Here are my top rated golfers so far in 2012. (1.) Rock 64.7 (2.) Snedeker 54.3; (3.) Wilson 46.9; (4.) Stricker 39.4; (5.) McIlroy 34.8; (6.) Laird 26.7. (7.) Goosen 25.9. 

I am thinking my parameters for this list will be just three ideas. (1.) the players listed need to be in the Top 50 in the OWGR. (2.) I eventually want cull it down to a cut of 20 points behind the leader. (3.) I am also thinking a top 5 list is adequate, with honorable mentions. Much like Laird, and Goosen above. 

Of course Rock is not in the real OWGR top 50 yet. For you Tiger Woods fans, he is down the line at 18.1. I did not check that deep into the numbers, but he'd probably make my top 10 list. McDowell has the same number.

It's a new year. What the players did 2010, and 2011 is ancient history, and has no value as to how they are playing right now. Maybe to their sponsors, and fans, past accomplishments are important. Not to me. Kind of goes along with my "the older I get, the better I was" theory. 

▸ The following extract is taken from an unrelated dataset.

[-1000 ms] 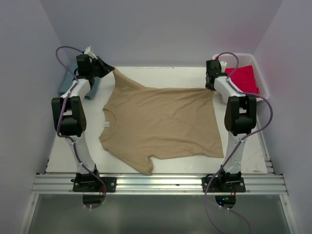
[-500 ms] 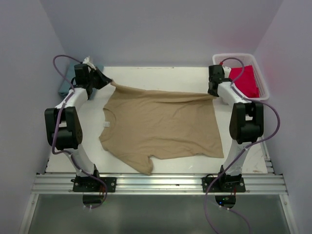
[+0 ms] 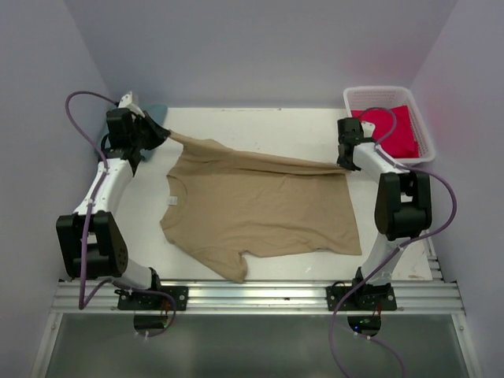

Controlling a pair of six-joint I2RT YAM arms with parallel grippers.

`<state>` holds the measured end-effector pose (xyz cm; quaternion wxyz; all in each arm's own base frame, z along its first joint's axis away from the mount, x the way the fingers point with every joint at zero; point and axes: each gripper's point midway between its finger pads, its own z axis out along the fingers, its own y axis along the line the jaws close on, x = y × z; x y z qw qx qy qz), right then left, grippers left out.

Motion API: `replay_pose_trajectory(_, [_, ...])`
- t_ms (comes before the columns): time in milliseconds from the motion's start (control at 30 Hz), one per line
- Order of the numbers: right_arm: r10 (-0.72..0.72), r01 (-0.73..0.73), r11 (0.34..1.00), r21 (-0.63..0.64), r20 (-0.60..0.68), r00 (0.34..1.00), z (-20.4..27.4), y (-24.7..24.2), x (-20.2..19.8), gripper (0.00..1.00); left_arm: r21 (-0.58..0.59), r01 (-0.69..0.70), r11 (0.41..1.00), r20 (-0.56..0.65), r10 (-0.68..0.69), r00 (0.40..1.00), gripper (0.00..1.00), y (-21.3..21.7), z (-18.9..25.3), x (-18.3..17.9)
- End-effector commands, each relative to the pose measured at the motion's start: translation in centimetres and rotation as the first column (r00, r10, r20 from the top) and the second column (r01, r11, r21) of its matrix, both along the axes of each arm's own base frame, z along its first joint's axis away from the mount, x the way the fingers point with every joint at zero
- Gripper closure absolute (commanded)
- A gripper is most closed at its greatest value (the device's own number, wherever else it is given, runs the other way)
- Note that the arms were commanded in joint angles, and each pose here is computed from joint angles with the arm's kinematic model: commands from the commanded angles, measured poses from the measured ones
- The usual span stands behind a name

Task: Fold and stack the t-shirts
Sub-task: Fold the flattened tshirt in 1/3 of the way

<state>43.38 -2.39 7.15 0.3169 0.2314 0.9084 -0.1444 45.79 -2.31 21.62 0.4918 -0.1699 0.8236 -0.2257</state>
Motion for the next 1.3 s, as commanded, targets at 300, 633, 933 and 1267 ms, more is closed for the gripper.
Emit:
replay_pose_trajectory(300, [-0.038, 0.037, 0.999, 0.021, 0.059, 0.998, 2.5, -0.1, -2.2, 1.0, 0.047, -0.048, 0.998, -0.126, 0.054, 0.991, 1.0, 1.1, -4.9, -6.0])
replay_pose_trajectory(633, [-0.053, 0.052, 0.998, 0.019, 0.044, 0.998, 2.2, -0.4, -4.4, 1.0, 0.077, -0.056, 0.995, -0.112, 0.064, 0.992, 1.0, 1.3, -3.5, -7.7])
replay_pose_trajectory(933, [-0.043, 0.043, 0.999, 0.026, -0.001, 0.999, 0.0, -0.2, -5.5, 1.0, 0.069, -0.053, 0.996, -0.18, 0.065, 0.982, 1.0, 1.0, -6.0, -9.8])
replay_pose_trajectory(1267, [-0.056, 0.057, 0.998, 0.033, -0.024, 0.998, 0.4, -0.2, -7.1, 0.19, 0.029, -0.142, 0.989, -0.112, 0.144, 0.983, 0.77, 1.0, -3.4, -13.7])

I will try to do this at the end of each month. Obviously my top players list will change on a monthly basis. My January list is mostly made up of tournament winners. However, at the end of December 2012, my top players will be close the official rankings I would suspect. :dunno:


----------



## FrogsHair (Mar 4, 2010)

Here's my February installment on "My OWGR System". Remember this list is based on 2012 tournaments only. Last year's play, and beyond is long gone. It's a "what have you done lately" world we now live in. :laugh: 
1. B. Haas------80.75
2. P. Mickleson-71.35
3. P. Lawrie----60.73
4. B. Snedeker--59.96 
5. M. Wilson----50.8
6. R. McIlroy---44.16
7. S. Stricker--39.41

As you can see from last month's rankings, Rock, and Goosen are no longer on my top 7 list. They have been replaced by Haas, and Mickleson. I expect this list to change again next week after the match play thing at Dove Mountain concludes this week end.


----------